▶ [THE TASK]:
Scan the listing and copy each line where the word "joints" is present.
━━━━━ MATERIAL PROVIDED
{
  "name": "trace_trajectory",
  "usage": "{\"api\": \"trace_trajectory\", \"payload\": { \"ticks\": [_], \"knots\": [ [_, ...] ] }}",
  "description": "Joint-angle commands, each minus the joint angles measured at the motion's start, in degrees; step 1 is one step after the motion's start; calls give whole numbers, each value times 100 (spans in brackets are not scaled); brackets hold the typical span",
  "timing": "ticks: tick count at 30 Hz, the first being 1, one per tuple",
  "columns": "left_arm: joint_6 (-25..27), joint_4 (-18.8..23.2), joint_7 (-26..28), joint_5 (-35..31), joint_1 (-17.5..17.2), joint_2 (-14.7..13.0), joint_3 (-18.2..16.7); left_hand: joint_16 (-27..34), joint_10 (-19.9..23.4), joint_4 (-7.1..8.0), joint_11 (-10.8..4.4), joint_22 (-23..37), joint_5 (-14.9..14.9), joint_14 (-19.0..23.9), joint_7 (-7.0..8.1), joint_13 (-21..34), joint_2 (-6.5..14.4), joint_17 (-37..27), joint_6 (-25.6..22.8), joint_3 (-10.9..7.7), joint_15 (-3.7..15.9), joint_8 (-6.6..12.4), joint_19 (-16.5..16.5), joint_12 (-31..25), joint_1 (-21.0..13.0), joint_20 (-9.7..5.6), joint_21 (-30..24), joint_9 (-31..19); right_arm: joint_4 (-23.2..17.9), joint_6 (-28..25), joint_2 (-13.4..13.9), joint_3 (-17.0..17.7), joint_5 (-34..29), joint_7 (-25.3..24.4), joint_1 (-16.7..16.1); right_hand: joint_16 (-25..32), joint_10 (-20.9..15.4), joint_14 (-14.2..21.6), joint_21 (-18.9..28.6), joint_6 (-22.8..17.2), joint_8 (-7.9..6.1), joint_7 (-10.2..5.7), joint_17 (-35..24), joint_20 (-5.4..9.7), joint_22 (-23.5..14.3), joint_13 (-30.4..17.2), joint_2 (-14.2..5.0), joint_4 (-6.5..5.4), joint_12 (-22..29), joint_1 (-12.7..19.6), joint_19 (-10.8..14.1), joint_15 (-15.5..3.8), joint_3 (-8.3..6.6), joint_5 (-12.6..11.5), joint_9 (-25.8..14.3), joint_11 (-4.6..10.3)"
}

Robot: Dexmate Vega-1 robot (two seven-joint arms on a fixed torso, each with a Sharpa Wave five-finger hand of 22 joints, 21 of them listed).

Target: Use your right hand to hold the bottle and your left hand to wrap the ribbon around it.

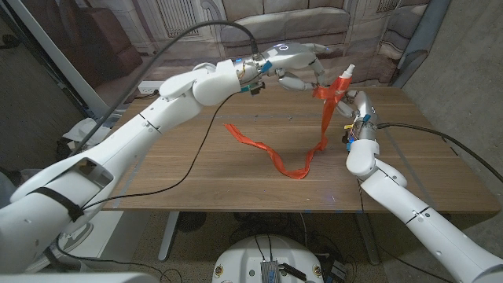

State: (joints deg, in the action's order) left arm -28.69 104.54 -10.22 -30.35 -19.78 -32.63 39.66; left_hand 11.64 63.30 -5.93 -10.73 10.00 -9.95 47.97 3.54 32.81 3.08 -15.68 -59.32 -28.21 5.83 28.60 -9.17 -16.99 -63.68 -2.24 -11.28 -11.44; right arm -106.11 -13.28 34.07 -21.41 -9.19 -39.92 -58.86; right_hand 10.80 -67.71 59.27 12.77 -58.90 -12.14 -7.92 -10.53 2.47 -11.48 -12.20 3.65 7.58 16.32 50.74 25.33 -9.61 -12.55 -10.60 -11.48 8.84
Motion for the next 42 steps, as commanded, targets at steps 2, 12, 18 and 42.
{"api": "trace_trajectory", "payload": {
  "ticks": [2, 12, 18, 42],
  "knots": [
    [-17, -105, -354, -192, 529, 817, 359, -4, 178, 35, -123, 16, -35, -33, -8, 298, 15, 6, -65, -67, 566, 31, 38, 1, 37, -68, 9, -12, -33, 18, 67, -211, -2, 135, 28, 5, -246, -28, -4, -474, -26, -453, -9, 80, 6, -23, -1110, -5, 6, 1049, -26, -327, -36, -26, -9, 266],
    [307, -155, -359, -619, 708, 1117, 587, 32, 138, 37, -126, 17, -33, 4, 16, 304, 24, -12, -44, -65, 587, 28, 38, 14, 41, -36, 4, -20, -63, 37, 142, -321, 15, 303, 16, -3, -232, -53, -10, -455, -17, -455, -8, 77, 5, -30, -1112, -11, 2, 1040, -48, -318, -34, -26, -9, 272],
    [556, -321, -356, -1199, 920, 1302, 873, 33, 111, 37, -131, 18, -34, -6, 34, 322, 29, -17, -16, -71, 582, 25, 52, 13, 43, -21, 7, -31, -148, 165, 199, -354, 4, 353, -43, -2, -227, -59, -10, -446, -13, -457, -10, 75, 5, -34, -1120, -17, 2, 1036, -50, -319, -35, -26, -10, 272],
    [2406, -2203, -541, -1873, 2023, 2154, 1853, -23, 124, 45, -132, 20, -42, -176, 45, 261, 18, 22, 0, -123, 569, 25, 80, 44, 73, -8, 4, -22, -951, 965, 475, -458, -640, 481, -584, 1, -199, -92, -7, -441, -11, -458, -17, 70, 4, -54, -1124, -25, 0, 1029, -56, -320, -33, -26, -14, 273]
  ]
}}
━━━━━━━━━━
▶ [SOLVED PROBLEM]:
Robot: Dexmate Vega-1 robot (two seven-joint arms on a fixed torso, each with a Sharpa Wave five-finger hand of 22 joints, 21 of them listed).
State: (joints deg, in the action's order) left arm -28.69 104.54 -10.22 -30.35 -19.78 -32.63 39.66; left_hand 11.64 63.30 -5.93 -10.73 10.00 -9.95 47.97 3.54 32.81 3.08 -15.68 -59.32 -28.21 5.83 28.60 -9.17 -16.99 -63.68 -2.24 -11.28 -11.44; right arm -106.11 -13.28 34.07 -21.41 -9.19 -39.92 -58.86; right_hand 10.80 -67.71 59.27 12.77 -58.90 -12.14 -7.92 -10.53 2.47 -11.48 -12.20 3.65 7.58 16.32 50.74 25.33 -9.61 -12.55 -10.60 -11.48 8.84

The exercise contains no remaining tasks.